RoboMME / doc /h5_data_format.md
HongzeFu's picture
HF Space: code-only (no binary assets)
06c11b0

HDF5 Training Data Format

Structure inside each record_dataset_<EnvID>.h5 file:

episode_1/
  setup/
  timestep_1/
    obs/
    action/
    info/
  timestep_2/
    obs/
    action/
    info/
  ...
...

Each episode contains:

  • setup/: episode-level configuration.
  • timestep_<K>/: per-timestep data.

setup/ fields (episode configuration)

Field Type Description
seed int Environment seed (fixed for benchmarking)
difficulty str Difficulty level (fixed for benchmarking)
task_goal list[str] Possible language goals for the task
front_camera_intrinsic float32 (3, 3) Front camera intrinsic matrix
wrist_camera_intrinsic float32 (3, 3) Wrist camera intrinsic matrix
available_multi_choices str Available options for the multi-choice Video-QA problem

obs/ fields (observations)

Field Type / shape Description
front_rgb uint8 (512, 512, 3) Front camera RGB
wrist_rgb uint8 (256, 256, 3) Wrist camera RGB
front_depth int16 (512, 512, 1) Front camera depth (mm)
wrist_depth int16 (256, 256, 1) Wrist camera depth (mm)
joint_state float32 (7,) Joint positions (7 joints)
eef_state float32 (6,) End-effector pose [x, y, z, roll, pitch, yaw]
gripper_state float32 (2,) Gripper opening width in [0, 0.04]
is_gripper_close bool Whether gripper is closed
front_camera_extrinsic float32 (3, 4) Front camera extrinsic matrix
wrist_camera_extrinsic float32 (3, 4) Wrist camera extrinsic matrix

action/ fields

Field Type / shape Description
joint_action float32 (8,) Joint-space action: 7 joint angles + gripper
eef_action float32 (7,) End-effector action [x, y, z, roll, pitch, yaw, gripper]
waypoint_action float32 (7,) End-effector action at discrete time steps; a subtask may contain multiple waypoint actions.
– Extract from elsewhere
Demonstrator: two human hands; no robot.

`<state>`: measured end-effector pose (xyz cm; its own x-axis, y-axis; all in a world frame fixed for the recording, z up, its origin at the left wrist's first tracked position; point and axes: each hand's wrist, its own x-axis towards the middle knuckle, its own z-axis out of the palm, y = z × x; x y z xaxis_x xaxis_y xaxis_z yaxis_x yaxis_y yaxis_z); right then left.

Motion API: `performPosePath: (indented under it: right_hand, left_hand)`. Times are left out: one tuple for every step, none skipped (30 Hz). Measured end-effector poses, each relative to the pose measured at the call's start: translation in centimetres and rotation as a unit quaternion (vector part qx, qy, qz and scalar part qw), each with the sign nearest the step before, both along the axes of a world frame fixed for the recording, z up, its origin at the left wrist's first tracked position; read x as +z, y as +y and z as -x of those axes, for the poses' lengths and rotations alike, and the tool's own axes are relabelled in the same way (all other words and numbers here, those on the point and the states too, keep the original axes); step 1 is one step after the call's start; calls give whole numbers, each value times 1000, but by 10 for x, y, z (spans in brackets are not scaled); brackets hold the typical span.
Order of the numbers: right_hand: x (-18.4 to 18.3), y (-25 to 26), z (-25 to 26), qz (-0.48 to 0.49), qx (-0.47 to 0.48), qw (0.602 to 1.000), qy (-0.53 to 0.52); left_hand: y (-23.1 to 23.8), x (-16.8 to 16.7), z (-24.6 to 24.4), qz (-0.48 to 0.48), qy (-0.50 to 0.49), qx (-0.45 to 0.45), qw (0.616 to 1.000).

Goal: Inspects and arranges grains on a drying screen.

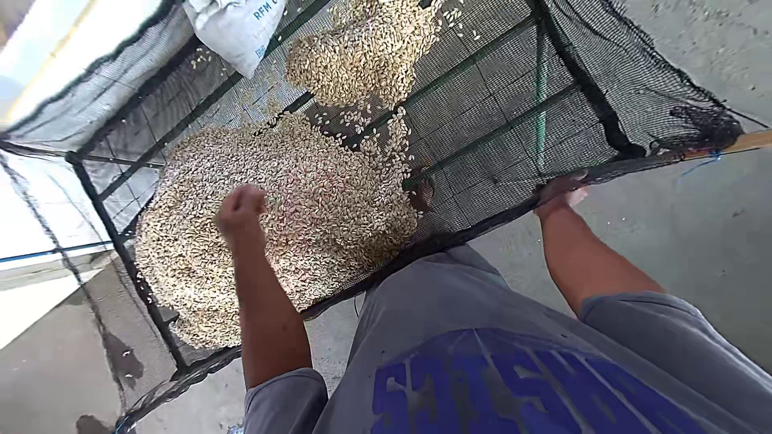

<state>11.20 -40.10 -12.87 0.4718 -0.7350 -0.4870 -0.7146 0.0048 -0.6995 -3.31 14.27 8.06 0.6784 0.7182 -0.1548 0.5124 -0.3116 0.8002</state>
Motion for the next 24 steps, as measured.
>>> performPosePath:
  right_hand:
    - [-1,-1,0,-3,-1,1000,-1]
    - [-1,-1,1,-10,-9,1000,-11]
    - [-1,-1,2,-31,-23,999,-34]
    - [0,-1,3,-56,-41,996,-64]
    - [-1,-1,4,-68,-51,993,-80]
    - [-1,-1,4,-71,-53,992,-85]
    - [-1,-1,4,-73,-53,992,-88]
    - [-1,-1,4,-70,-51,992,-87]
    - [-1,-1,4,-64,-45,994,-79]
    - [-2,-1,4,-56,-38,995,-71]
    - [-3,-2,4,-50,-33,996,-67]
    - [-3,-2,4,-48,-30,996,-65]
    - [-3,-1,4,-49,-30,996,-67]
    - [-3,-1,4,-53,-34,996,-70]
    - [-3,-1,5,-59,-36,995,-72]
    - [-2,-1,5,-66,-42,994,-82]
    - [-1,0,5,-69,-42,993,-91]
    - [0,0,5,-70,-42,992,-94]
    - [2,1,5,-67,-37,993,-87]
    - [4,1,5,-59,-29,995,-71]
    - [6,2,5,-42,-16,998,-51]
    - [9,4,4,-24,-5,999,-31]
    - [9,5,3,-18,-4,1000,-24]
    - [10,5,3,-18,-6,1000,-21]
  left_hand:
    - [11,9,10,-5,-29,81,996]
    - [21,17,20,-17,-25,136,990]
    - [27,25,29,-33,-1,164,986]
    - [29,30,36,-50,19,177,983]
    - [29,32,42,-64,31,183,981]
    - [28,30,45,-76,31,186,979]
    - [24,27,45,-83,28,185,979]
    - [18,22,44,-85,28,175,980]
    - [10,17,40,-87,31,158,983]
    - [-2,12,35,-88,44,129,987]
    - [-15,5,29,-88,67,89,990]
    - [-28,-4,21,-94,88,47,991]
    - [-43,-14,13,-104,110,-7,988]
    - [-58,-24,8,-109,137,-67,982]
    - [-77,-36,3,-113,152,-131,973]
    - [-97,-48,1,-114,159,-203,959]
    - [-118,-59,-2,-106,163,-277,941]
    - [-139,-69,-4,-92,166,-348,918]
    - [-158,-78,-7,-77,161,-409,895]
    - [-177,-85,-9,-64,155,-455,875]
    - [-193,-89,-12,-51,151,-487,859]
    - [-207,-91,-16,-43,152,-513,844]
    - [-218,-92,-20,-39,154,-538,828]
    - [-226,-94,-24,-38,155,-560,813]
Used for data generation.
choice_action str JSON string for multi-choice selection with an optional grounded pixel location on the front image, e.g., {"choice": "A", "point": [y, x]}

In RoboMME, a gripper action of -1 means close and 1 means open.

info/ fields (metadata)

Field Type Description
simple_subgoal bytes (UTF-8) Simple subgoal text (built-in planner view)
simple_subgoal_online bytes (UTF-8) Simple subgoal text (online view; may advance to the next subgoal earlier than planner view)
grounded_subgoal bytes (UTF-8) Grounded subgoal text (built-in planner view)
grounded_subgoal_online bytes (UTF-8) Grounded subgoal text (online view; may advance to the next subgoal earlier than planner view)
is_video_demo bool Whether this frame is from the conditioning video shown before execution
is_subgoal_boundary bool Whether this is a keyframe (i.e., a boundary between subtasks)
is_completed bool Whether the task is finished